Promising new HIV vaccine set to begin human trials
A potential HIV vaccine is set to begin human trials, after a promising extended trial on animals.
The vaccine was created at the Institute of Human Virology, at the University of Maryland School of Medicine – headed up by esteemed HIV researcher Dr Robert Gallo.
Following promising results in an animal trial, the researchers are testing out a potential vaccine that could prevent or drastically reduce the changes of HIV infection.
The first phase will last a year and will monitor the safety of the vaccine across an initial group of 60 volunteers.
Study of the vaccine’s interactions with HIV will not commence until phase two of the trial, which lasts a further year.
The “full-length single chain” vaccine contains specially-engineered HIV protein, which aims to tackle the way the virus binds itself to white blood cells.
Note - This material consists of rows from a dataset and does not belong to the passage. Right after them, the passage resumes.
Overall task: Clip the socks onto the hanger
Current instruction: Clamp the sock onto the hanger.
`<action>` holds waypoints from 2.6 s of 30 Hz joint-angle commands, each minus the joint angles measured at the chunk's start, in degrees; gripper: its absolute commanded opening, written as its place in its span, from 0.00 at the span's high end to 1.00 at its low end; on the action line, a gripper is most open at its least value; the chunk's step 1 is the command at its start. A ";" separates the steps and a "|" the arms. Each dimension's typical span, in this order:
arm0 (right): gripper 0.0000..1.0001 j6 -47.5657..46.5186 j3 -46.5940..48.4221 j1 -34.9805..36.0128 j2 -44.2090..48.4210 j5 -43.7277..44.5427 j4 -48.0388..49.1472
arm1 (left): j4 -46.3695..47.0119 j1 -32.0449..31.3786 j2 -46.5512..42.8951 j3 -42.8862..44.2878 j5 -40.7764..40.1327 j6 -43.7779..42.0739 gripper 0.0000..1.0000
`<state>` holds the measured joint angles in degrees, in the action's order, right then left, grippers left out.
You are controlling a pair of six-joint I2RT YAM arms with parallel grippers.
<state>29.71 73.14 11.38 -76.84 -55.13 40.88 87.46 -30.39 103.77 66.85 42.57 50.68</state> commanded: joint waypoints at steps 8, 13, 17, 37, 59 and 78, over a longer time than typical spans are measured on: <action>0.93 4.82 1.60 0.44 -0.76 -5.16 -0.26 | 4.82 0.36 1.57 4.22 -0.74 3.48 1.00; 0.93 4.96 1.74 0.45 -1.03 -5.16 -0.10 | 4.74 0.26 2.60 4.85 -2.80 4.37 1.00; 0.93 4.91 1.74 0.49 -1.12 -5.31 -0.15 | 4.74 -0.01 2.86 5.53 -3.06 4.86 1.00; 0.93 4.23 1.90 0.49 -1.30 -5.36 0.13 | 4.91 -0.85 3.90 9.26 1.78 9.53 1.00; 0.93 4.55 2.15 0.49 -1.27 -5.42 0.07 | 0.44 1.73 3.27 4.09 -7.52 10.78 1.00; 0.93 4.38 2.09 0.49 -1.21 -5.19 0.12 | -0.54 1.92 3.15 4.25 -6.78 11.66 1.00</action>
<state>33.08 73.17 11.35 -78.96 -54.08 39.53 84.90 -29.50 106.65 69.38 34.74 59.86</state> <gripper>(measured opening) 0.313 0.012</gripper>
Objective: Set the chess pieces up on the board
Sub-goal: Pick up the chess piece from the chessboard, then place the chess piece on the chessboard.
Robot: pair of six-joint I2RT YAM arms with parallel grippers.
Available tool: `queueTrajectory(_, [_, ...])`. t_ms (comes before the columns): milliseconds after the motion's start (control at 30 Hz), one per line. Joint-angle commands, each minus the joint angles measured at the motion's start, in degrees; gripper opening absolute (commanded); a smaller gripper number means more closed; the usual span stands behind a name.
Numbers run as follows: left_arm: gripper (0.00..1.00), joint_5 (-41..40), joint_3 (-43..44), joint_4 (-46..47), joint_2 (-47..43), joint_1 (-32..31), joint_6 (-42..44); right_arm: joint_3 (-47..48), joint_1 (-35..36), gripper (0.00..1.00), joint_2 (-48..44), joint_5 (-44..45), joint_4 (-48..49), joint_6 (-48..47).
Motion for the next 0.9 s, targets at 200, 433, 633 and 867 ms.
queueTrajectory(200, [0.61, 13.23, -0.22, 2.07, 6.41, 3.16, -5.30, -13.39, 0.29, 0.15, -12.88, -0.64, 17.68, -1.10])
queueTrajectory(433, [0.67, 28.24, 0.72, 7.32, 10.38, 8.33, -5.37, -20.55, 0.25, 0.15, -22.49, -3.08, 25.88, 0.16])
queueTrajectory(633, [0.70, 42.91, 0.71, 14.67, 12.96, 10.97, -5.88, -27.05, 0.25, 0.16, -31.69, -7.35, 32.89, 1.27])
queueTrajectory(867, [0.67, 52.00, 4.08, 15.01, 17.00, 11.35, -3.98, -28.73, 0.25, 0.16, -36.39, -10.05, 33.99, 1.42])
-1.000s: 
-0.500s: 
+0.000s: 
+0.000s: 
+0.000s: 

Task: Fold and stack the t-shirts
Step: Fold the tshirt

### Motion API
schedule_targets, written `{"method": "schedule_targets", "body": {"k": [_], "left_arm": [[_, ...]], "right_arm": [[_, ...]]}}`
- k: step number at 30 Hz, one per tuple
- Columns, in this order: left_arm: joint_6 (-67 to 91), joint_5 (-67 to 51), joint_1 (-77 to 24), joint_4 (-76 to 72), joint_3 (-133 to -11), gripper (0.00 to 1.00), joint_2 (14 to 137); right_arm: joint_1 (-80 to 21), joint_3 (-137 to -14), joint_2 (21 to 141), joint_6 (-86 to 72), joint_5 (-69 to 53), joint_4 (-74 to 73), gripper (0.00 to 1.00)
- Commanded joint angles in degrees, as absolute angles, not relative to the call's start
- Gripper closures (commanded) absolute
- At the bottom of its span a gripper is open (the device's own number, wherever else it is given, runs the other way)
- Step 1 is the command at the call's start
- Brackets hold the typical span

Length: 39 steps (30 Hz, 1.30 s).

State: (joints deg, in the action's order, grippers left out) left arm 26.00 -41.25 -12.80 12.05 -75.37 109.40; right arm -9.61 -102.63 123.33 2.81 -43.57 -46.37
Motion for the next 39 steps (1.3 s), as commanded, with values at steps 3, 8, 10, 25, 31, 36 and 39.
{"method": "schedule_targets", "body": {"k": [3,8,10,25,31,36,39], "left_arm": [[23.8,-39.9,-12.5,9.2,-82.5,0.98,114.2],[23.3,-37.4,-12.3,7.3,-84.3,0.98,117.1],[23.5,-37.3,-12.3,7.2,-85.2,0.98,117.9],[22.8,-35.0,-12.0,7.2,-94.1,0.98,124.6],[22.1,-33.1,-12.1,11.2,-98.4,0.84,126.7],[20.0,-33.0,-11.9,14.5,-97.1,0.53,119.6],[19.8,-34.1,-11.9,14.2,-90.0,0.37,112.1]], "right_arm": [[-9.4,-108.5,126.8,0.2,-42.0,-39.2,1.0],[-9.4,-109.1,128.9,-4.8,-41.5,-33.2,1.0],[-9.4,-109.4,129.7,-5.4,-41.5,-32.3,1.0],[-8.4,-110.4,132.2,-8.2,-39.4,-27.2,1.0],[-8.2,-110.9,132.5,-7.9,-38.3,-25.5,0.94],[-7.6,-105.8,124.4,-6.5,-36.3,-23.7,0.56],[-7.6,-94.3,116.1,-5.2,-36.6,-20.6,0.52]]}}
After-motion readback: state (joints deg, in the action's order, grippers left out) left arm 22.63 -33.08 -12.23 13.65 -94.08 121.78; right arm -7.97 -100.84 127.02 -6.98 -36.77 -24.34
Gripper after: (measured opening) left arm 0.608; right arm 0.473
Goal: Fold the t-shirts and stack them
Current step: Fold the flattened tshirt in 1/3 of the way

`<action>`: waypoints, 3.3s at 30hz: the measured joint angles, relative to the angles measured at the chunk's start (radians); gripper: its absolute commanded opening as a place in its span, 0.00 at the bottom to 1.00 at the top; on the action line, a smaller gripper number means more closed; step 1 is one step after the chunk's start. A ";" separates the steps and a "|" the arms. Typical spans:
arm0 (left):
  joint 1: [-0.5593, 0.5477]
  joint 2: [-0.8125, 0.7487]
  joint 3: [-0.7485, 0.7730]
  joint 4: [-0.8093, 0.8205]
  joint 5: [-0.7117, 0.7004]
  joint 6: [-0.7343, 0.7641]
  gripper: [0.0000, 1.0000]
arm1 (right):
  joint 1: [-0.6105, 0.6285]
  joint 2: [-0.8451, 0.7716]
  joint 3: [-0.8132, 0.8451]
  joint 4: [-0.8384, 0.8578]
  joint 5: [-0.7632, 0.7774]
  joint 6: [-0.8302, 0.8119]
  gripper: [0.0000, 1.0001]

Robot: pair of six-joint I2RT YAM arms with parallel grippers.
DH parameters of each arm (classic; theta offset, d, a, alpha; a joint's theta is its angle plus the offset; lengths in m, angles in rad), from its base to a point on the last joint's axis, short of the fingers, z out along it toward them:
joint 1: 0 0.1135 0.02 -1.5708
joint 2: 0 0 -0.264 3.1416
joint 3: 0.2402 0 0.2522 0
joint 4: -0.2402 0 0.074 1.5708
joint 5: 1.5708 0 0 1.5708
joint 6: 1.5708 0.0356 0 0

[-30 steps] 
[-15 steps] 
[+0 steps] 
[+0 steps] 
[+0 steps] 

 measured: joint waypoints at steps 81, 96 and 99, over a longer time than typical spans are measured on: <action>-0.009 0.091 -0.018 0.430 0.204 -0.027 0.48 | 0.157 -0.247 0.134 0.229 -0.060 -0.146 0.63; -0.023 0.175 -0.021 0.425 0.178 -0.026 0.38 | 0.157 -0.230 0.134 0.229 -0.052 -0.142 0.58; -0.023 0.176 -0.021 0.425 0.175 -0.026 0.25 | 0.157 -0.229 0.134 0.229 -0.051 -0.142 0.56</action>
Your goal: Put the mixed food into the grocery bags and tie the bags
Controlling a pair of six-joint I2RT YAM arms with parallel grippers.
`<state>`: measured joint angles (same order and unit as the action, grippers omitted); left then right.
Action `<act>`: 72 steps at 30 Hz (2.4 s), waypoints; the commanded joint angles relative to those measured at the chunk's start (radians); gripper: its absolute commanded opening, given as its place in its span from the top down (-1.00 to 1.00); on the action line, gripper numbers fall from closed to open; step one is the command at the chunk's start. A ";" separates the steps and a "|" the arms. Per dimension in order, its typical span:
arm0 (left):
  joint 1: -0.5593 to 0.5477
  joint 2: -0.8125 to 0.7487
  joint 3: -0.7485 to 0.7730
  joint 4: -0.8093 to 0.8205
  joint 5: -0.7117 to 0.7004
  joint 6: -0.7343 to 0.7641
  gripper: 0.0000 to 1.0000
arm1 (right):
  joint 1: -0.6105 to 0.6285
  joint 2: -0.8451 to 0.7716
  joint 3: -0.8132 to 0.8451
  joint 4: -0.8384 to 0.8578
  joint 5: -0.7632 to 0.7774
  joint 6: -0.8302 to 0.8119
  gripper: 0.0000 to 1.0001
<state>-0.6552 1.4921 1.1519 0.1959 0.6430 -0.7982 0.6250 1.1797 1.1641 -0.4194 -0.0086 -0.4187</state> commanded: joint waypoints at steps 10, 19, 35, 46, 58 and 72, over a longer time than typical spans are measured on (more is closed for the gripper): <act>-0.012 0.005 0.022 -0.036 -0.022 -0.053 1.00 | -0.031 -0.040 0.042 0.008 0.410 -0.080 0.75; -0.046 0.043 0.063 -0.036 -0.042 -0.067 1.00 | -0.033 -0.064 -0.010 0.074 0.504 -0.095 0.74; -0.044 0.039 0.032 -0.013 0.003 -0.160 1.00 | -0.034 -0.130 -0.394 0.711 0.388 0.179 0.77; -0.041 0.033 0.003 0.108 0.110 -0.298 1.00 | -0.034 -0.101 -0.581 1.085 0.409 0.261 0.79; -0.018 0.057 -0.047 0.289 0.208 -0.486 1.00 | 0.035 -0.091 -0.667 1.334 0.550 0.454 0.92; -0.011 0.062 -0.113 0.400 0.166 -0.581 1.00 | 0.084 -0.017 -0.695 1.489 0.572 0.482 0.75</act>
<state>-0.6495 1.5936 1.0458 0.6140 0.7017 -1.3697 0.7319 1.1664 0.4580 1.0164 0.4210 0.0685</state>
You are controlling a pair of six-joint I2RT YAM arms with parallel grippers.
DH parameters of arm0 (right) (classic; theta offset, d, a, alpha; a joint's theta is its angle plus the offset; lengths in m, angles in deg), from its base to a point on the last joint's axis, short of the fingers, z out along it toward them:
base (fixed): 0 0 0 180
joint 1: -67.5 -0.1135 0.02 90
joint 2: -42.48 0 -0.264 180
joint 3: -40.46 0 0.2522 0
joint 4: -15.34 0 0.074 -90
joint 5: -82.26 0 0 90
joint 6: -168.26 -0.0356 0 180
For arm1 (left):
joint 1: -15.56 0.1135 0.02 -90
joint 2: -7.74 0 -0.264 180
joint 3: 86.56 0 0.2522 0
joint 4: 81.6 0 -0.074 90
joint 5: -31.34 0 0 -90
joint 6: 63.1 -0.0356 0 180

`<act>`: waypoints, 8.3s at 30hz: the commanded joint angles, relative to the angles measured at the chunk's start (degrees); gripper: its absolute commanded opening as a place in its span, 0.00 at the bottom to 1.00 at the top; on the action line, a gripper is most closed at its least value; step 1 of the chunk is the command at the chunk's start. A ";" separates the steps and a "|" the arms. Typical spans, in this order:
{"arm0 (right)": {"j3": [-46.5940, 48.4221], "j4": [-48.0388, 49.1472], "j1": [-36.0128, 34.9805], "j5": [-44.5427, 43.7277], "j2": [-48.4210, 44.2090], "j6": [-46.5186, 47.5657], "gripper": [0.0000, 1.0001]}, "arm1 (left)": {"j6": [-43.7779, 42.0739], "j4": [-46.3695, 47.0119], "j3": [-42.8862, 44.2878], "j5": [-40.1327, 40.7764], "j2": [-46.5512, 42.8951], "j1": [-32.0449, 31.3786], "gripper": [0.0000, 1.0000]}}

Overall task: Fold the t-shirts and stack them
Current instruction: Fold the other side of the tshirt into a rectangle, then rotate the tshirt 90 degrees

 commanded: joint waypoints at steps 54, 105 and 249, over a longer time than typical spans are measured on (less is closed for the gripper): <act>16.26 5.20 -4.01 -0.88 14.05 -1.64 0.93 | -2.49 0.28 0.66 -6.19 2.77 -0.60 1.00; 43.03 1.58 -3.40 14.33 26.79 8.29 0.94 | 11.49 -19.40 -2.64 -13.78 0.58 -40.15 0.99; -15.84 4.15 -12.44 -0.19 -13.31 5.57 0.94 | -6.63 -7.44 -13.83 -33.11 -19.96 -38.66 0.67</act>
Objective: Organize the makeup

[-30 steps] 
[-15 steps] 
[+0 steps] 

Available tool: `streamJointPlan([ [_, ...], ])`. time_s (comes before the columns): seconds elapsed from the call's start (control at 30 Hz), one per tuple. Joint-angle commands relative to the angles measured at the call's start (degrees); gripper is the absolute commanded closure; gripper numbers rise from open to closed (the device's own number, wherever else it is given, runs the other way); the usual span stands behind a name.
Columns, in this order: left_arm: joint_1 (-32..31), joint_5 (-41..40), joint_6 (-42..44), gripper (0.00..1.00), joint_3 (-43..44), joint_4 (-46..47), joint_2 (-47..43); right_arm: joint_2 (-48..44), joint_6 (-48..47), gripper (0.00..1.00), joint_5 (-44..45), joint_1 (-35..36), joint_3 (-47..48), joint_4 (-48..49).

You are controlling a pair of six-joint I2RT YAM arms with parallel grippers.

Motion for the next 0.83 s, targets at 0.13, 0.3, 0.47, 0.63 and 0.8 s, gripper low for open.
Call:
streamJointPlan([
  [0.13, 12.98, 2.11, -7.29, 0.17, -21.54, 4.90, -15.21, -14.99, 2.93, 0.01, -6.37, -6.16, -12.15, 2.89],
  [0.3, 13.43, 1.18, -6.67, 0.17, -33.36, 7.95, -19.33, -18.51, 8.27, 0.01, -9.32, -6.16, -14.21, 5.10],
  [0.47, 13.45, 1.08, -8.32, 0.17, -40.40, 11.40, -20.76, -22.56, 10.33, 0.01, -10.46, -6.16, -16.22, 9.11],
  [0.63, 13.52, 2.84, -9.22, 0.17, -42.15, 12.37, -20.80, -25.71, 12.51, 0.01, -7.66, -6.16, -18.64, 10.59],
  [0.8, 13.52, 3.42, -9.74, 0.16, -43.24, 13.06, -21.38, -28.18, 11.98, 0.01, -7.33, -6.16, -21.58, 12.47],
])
The vaccine has had very promising animal trials according to Dr Gallo, who told the Baltimore Sun: “Our HIV/AIDS vaccine candidate is designed to bind to the virus at the moment of infection, when many different strains of HIV found around the world can be neutralized,”.
The vaccine has been in development for twenty years – a time period that has seen a hundred other potential vaccines fail to make it out of human trials – and joined a group of 30 other HIV-related drugs that are in human trials across the entire field of research.
Back in January, Bill Gates predicted that a HIV vaccine will be made available in the next fifteen years and recently donated $6 million to research a vaccine.